Il y a quand même deux personnes qui m’ont particulièrement marqué. D’abord, Michel Bénac, du groupe Swing. C’est le premier artiste franco-ontarien que j’ai découvert quand je suis arrivé en Ontario. Pouvoir mener une entrevue avec lui des années plus tard, c’était très spécial.
L’autre personne, c’est la dragqueen Xénia Gould, aussi connue sous le nom de Chiquita Mère. En tant que jeune homme gai franco-ontarien, je ne me suis pas toujours senti représenté et son témoignage sur l’insécurité linguistique m’a énormément touché.
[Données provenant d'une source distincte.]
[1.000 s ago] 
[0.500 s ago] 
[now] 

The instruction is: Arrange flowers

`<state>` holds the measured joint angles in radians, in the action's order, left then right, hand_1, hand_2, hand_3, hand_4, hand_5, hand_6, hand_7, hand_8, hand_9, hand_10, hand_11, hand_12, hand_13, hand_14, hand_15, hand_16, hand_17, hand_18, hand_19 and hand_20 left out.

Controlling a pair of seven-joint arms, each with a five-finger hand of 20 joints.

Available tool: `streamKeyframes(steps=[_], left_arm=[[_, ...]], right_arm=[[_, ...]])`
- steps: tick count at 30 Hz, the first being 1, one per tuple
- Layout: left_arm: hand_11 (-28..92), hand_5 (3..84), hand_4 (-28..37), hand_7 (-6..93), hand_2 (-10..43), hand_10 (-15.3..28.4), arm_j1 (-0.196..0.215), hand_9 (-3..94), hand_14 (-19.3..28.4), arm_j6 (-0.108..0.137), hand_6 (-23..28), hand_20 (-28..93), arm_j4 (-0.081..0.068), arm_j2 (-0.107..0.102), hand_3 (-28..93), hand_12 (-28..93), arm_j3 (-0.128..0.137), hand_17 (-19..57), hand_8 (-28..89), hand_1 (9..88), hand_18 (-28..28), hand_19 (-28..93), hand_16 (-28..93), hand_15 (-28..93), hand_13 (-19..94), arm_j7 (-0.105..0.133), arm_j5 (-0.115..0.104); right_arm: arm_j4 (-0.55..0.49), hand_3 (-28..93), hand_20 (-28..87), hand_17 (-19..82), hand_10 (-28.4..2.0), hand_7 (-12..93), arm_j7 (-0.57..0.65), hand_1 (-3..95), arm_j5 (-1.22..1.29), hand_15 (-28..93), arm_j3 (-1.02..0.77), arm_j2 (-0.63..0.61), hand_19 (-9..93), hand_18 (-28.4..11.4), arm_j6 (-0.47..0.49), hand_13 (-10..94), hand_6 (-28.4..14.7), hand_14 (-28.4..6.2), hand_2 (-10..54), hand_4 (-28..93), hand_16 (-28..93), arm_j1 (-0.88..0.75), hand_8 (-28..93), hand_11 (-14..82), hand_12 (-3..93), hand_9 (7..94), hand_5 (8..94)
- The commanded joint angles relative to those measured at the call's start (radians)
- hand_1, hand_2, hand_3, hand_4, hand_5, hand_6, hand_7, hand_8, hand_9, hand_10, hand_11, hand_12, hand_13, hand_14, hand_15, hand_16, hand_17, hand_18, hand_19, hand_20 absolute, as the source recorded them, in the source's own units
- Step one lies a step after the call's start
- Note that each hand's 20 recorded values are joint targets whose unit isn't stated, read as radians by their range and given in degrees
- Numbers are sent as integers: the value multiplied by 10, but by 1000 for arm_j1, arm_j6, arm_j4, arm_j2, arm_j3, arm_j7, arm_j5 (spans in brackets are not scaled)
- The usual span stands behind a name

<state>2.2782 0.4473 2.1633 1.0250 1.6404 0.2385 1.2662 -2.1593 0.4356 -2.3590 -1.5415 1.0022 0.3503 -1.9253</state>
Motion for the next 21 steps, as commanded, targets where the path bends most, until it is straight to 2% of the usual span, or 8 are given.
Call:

Cette rencontre m’a rappelé qu’on n’est jamais seul.
Vous avez déjà annoncé qu’un quatrième et dernier épisode paraitra en 2027. Après avoir exploré le passé, les relations linguistiques et les réalités d’aujourd’hui, vers quoi souhaitez-vous amener les auditeurs dans ce dernier chapitre?
Avec le quatrième chapitre, on regarde vers l’avenir. On va parler de transmission du français, d’éducation, d’arts, de culture et, surtout, de jeunesse.
J’ai envie de réfléchir à ce qu’on peut faire pour renforcer nos communautés. Je veux terminer cette série avec une note d’espoir. Ce ne sont pas seulement des constats : il nous reste encore toute une histoire à écrire.
Finalement, quel message espérez-vous laissé aux francophones en situation minoritaire, mais aussi aux personnes qui connaissent moins leur réalité?
J’espère d’abord que les gens vont se reconnaitre dans cette série et qu’ils se sentiront moins seuls.
Je veux qu’ils soient plus fiers de leur accent, plus fiers de leur francophonie, plus fiers de leur langue. Pas la langue de quelqu’un d’autre : la leur.
Il n’existe pas une seule bonne façon de parler français. Nos accents, nos dialectes et nos façons de parler sont une richesse. Si quelqu’un termine cette série en se sentant un peu moins seul et un peu plus fier de parler français, pour moi, le projet sera accompli.
Et j’espère que les gens qui connaissent moins nos communautés découvriront toute la richesse, mais aussi les défis de la francophonie canadienne.